__TO DO__. Which lines below hold the word "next"? Report each one.

__GIVEN DATA__.
- - -
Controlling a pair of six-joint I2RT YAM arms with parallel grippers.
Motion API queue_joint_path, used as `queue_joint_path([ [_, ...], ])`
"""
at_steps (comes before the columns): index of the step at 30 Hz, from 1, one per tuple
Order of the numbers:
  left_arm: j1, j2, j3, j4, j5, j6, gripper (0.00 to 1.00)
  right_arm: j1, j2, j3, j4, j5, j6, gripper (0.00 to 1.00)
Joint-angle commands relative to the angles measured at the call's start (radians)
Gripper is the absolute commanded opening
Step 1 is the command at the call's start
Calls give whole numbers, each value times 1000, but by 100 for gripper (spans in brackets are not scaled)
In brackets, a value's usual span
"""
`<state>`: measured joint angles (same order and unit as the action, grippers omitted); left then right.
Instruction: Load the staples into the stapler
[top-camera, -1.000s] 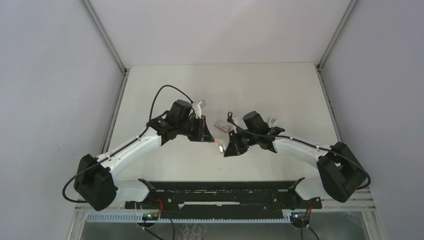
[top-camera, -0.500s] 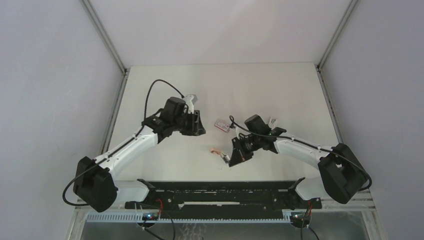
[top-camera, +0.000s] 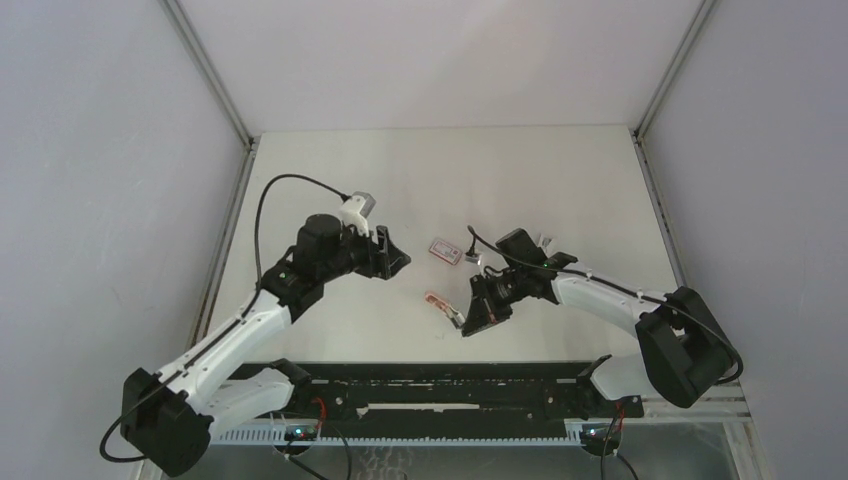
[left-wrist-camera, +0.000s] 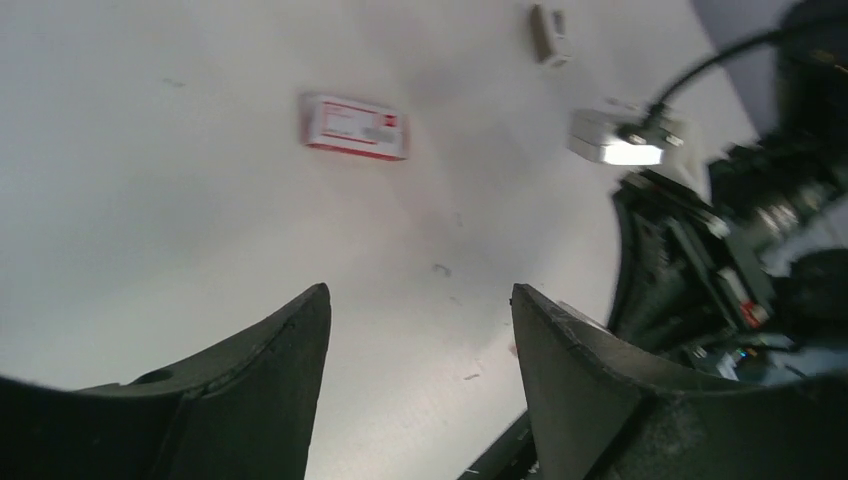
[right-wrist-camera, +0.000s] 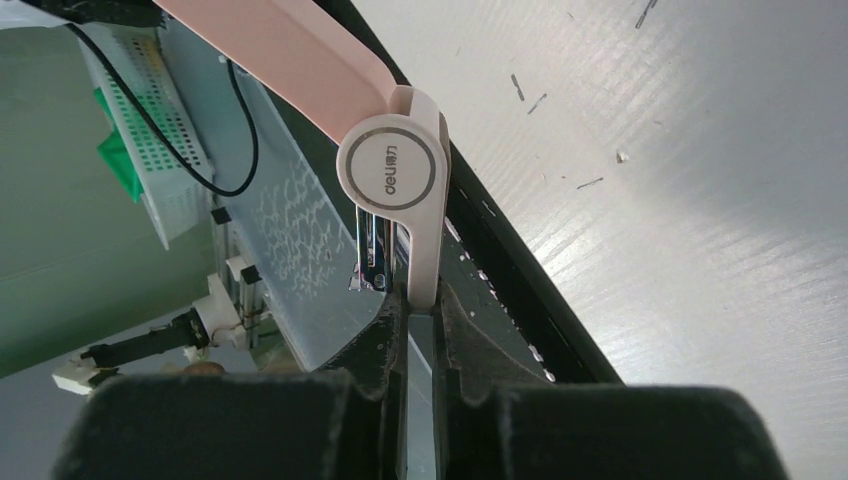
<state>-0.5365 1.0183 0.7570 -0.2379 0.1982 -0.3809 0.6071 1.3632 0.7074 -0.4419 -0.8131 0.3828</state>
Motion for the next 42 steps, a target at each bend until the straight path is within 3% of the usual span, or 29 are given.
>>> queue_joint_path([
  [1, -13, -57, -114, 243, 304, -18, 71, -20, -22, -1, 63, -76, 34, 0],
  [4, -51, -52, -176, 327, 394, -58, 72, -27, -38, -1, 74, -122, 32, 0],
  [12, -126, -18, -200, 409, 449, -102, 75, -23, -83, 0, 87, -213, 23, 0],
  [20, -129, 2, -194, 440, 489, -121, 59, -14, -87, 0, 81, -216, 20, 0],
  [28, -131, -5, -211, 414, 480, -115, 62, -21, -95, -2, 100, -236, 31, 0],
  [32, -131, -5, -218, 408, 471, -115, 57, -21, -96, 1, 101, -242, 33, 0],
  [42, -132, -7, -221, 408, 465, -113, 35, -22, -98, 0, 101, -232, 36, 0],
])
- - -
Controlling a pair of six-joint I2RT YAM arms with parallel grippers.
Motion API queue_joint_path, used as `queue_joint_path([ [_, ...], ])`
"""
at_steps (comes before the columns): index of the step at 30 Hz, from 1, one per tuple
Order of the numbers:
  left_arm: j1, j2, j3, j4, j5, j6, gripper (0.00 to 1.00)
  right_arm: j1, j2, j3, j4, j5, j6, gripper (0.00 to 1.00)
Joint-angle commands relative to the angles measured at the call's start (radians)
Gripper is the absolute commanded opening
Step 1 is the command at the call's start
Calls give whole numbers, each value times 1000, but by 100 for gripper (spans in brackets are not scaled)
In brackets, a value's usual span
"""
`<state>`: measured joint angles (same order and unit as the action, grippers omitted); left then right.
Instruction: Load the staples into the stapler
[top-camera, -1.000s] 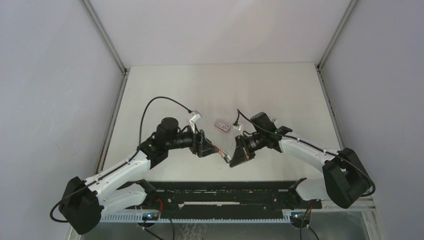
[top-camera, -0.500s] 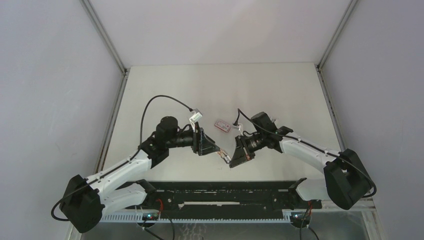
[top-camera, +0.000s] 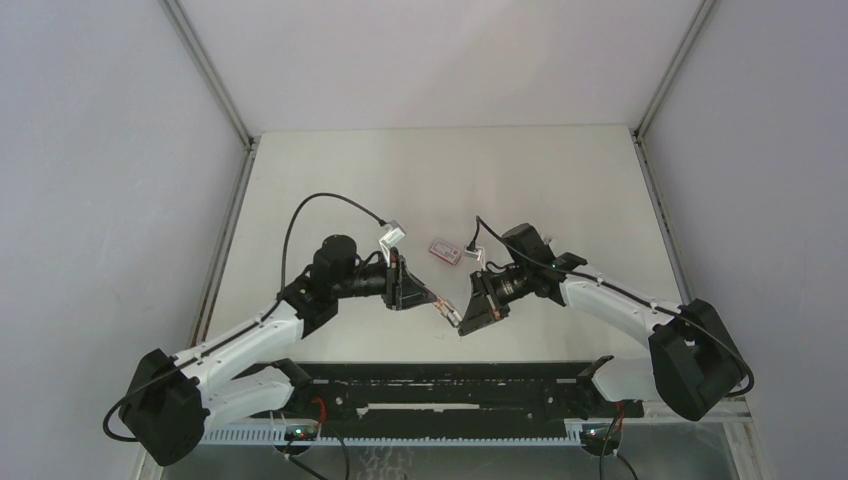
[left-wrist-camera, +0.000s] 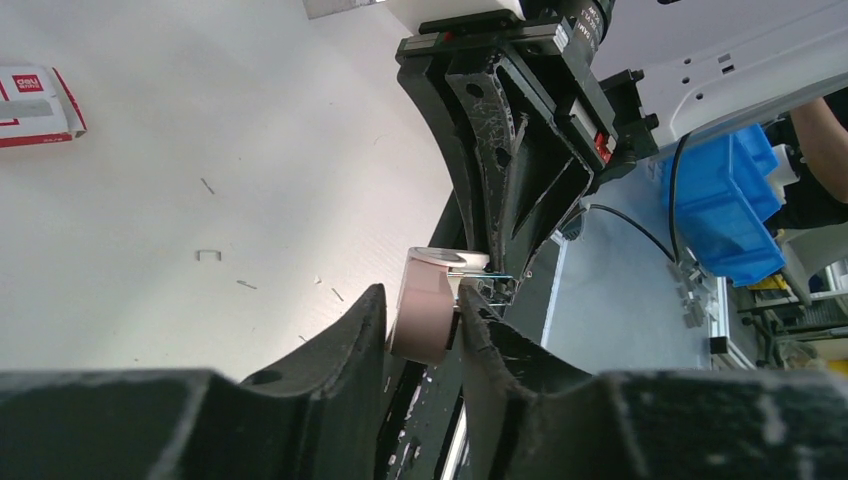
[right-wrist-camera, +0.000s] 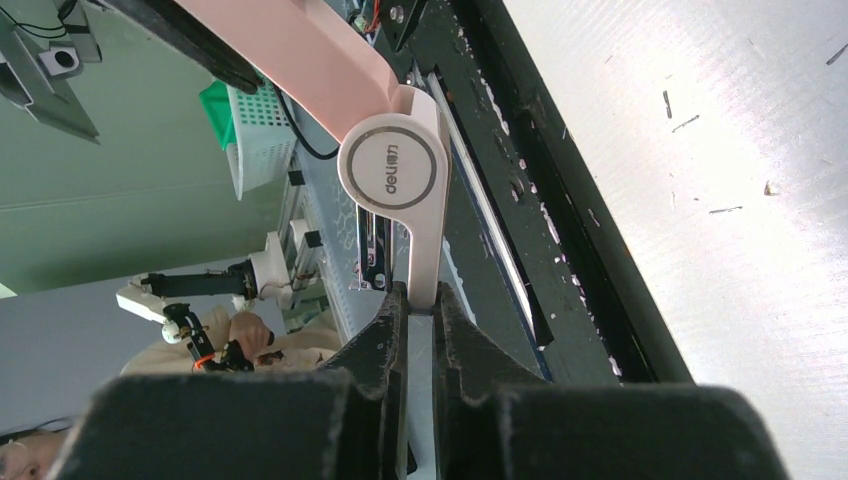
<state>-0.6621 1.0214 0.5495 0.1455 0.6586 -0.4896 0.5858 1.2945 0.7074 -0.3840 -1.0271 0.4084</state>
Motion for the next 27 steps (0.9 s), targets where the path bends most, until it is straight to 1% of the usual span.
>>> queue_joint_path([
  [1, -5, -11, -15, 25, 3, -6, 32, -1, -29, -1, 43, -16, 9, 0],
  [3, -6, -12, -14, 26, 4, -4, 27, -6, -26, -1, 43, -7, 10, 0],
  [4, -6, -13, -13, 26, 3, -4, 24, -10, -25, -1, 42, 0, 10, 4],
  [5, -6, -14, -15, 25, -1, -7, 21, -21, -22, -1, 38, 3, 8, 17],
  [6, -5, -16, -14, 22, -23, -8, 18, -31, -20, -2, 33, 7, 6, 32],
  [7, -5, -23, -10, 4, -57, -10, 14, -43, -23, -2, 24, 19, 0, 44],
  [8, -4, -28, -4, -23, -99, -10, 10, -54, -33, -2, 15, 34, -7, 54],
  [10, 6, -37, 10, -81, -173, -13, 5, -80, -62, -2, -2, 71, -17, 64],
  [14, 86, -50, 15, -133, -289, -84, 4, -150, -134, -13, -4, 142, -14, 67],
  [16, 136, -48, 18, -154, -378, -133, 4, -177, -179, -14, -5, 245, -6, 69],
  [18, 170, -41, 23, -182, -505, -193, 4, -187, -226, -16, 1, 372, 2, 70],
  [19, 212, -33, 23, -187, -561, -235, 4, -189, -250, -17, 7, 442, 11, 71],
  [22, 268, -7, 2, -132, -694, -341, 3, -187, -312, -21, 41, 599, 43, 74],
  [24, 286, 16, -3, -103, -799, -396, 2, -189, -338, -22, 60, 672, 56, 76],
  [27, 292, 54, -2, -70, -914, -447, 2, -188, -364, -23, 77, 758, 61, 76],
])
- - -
__REPLY__.
Motion for the next 42 steps, a target at each bend until the straight path is within 3% of the usual span, or 29 are given.
Motion for the next 27 steps (0.9 s), targets where the path bends most, until it is straight to 1% of the usual span.

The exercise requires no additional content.